The EP kicks off with a frantic bass line to introduce the up tempo Anything. Right off the bat you’re transported to a scene somewhere under the southern California sun where a party of punk-rockers sporting flat caps and mohawks have gathered to skank and mosh. This dedication to a significant other is a nice reintroduction to the band.
New Sound halts the pace of the first track altogether. Neville Staples formerly of Ska legends The Specials lends vocals in this standout track that not only showcases the genres long standing association with Reggae and 2-Tone, but the bands versatility and willingness to mix things up. Here Front Woman and only mainstay band member Monique Powell shows off some very nicely polished vocals which sound reminiscent of Joss Stone during her stint with Superheavy. This is not only a highlight from this EP but one of the best songs released under the Save Ferris name.
The up-tempo is restored with Golden Silence and then Do I Even Like You which channel the band’s earlier work. There is some anger and frustration on display here with the lyrics seeming to refer to a turbulent time in Monique’s life. There’s no doubt that the writing of these lyrics appear very organic almost as if she was writing her thoughts down directly on to paper. It has unfortunately produced some pretty uninspired and repetitive lyrics and could have done with a little more work. The saxophone solo on Golden Silence is a nice touch however and ultimately salvages what might have been an average track otherwise.

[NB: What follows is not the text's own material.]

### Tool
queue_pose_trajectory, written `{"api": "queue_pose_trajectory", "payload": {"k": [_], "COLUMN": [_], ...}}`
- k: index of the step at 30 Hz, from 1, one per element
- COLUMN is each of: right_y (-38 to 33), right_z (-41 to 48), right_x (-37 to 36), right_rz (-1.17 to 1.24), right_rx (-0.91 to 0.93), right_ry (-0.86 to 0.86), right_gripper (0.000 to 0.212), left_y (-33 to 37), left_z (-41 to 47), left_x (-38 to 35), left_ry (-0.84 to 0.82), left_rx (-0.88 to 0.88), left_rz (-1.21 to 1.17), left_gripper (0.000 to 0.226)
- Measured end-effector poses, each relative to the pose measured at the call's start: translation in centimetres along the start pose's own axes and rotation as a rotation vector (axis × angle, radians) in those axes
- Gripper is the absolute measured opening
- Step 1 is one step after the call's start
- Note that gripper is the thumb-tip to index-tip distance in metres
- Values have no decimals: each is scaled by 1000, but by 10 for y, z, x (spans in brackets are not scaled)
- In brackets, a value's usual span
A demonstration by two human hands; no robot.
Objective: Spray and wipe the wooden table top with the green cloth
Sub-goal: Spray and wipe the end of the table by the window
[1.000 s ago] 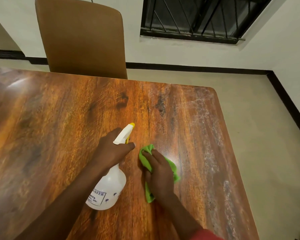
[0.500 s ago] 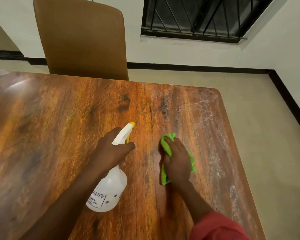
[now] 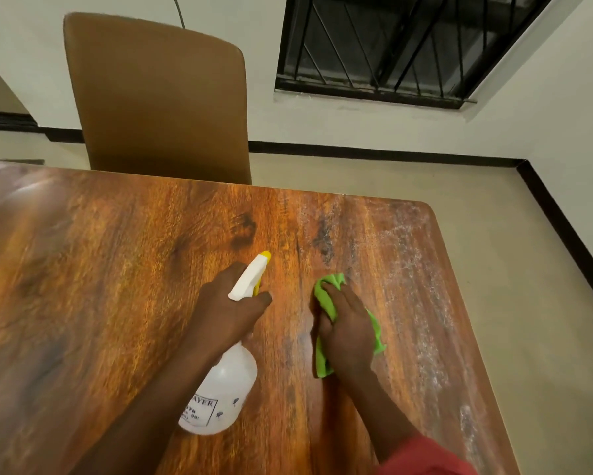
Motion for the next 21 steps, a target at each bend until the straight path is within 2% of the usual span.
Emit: {"api": "queue_pose_trajectory", "payload": {"k": [3,5,9,11,15,18,21], "right_y": [5,-7,-27,-22,-1,-10,-34], "right_z": [39,57,54,45,68,98,110], "right_x": [-1,-9,-18,-13,-6,-15,-30], "right_rz": [1,-3,8,33,38,26,36], "right_rx": [-71,-71,74,134,11,-30,19], "right_ry": [59,32,-60,-72,0,17,-23], "right_gripper": [53,53,50,51,49,51,54], "left_y": [3,6,9,9,8,6,10], "left_z": [5,5,6,8,11,15,18], "left_x": [3,5,7,6,7,10,9], "left_ry": [-1,-8,-15,-18,-6,-6,-27], "left_rx": [1,17,47,47,11,6,12], "left_rz": [1,-26,-31,-34,-26,-26,-19], "left_gripper": [19,25,40,38,20,22,31]}}
Point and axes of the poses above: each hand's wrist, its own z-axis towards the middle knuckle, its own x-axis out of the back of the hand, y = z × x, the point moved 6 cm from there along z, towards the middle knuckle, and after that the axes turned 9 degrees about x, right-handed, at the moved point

The EP closes with the mellow Goodbye Brother. The lyrics pertain to coping with personal loss and the sense of resulting sadness is ever-present throughout what is quite a sombre track. The traditionally upbeat Ska style trumpet and guitar are still present, but Monique captures some very heartfelt themes and at times her vocals are sung in a way that you might expect to hear more from a country artist than the front woman of a Ska band.
On paper this EP shouldn’t be as good as it is. Chequered Past is a little bag of mixed emotions that seems to start off happy but then proceeds to go on a journey whilst carrying heavy baggage with it. Connotations of struggle with an array of different issues are present throughout and while the lyrical work lacks at times, overall the music seems refreshed and purposeful. It’s fun while being serious and at under sixteen minutes long will have listeners yearning for a full length follow-up. One can only hope that it won’t be another seventeen years!